TASK GOAL :: The lines below must be transcribed exactly as given, with the images removed.

--- START ---

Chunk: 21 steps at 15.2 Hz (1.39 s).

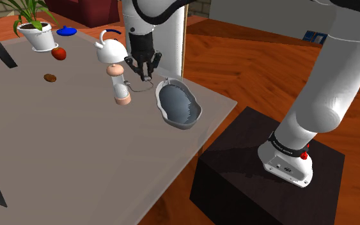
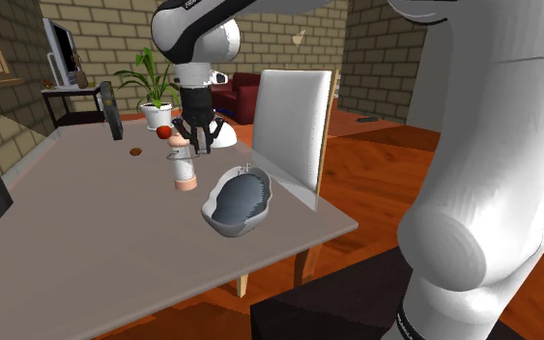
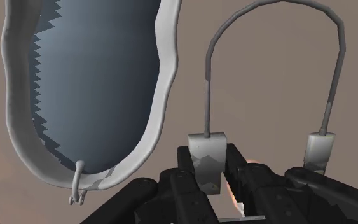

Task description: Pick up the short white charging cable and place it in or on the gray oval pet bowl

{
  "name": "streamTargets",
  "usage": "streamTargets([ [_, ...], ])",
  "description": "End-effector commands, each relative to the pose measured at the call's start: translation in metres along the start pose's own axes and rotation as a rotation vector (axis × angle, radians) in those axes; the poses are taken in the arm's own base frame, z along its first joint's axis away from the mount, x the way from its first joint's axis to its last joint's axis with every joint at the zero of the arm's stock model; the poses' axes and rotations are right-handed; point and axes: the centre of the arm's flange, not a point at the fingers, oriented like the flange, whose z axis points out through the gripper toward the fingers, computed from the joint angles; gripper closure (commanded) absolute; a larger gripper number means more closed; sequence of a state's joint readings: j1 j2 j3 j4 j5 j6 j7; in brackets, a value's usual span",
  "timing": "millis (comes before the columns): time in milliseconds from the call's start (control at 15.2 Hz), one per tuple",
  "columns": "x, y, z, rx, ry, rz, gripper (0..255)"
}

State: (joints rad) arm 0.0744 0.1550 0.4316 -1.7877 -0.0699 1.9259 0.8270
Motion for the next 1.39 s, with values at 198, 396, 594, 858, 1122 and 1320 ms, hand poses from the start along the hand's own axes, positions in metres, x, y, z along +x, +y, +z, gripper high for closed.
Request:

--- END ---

OUTPUT ::
Chunk: 21 steps at 15.2 Hz (1.39 s).


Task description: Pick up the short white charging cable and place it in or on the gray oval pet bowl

{
  "name": "streamTargets",
  "usage": "streamTargets([ [_, ...], ])",
  "description": "End-effector commands, each relative to the pose measured at the call's start: translation in metres along the start pose's own axes and rotation as a rotation vector (axis × angle, radians) in those axes; the poses are taken in the arm's own base frame, z along its first joint's axis away from the mount, x the way from its first joint's axis to its last joint's axis with every joint at the zero of the arm's stock model; the poses' axes and rotations are right-handed; point and axes: the centre of the arm's flange, not a point at the fingers, oriented like the flange, whose z axis points out through the gripper toward the fingers, computed from the joint angles; gripper closure (commanded) absolute; a larger gripper number means more closed; sequence of a state's joint readings: j1 j2 j3 j4 j5 j6 j7; in brackets, a value's usual span",
  "timing": "millis (comes before the columns): time in milliseconds from the call's start (control at 15.2 Hz), one per tuple",
  "columns": "x, y, z, rx, ry, rz, gripper (0..255)"
}

State: (joints rad) arm 0.0744 0.1550 0.4316 -1.7877 -0.0699 1.9259 0.8270
Motion for the next 1.39 s, with values at 198, 396, 594, 858, 1122 and 1320 ms, hand poses from the start along the hand's own axes, positions in metres, x, y, z along +x, +y, +z, gripper high for closed.
Request:

No further work remains on the exercise.